Clinical Background 🏥

Prostate cancer, impacting 1.4 million men annually, is a prevalent malignancy (H. Sung et al., 2021). A substantial number of these individuals undergo prostatectomy as the primary curative treatment. The efficacy of this surgery is assessed, in part, by monitoring the concentration of prostate-specific antigen (PSA) in the bloodstream. While the role of PSA in prostate cancer screening is debatable (W. F. Clark et al., 2018;  E. A. M. Heijnsdijk et al., 2018), it serves as a valuable biomarker for postprostatectomy follow-up in patients. Following successful surgery, PSA concentration is typically undetectable (<0.1 ng/mL) within 4-6 weeks (S. S. Goonewardene et al., 2014). However, approximately 30% of patients experience biochemical recurrence, signifying the resurgence of prostate cancer cells. This recurrence serves as a prognostic indicator for progression to clinical metastases and eventual prostate cancer-related mortality (C. L. Amling, 2014; S. J. Freedland et al., 2005; M. Han et al., 2001; T. Van den Broeck et al., 2001).  

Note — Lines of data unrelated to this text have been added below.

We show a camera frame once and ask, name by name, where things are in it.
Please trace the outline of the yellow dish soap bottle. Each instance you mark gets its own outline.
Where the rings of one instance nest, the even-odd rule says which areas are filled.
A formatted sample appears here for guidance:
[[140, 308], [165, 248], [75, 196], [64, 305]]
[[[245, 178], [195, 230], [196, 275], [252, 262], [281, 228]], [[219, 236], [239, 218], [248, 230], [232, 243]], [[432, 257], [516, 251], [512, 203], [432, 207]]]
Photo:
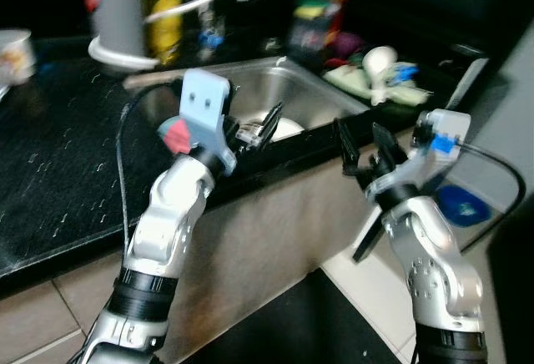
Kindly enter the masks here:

Current clinical practices gauge the risk of biochemical recurrence by considering the International Society of Urological Pathology (ISUP) grade, PSA value at diagnosis, and TNM staging criteria (J. I. Epstein et al., 2016). A recent European consensus guideline suggests categorizing patients into low-risk, intermediate-risk, and high-risk groups based on these factors (N. Mottet et al., 2021). Notably, a high ISUP grade independently assigns a patient to the intermediate (grade 2/3) or high-risk group (grade 4/5).  

The Gleason growth patterns, representing morphological patterns of prostate cancer, are used to categorize cancerous tissue into ISUP grade groups (J. I. Epstein, 2010; P. M. Pierorazio et al., 2013; G. J. L. H. van Leenders et al., 2020; J. I. Epstein et al., 2016). However, the ISUP grade has limitations, such as grading disagreement among pathologists (J. I. Epstein et al., 2016) and coarse descriptors of tissue morphology.

The LEOPARD Challenge 👨‍⚕️👩‍💻

Recently, deep learning was shown (H. Pinckaers et al., 2022; O. Eminaga et. al., 2024to be able to predict the biochemical recurrence of prostate cancer.  Hypothesizing that deep learning could uncover finer morphological features' prognostic value, we are organizing the LEarning biOchemical Prostate cAncer Recurrence from histopathology sliDes (LEOPARD) challenge. The goal of this challenge is to yield top-performance deep learning solutions to predict the time to biochemical recurrence from H&E-stained histopathological tissue sections, i.e. based on morphological features.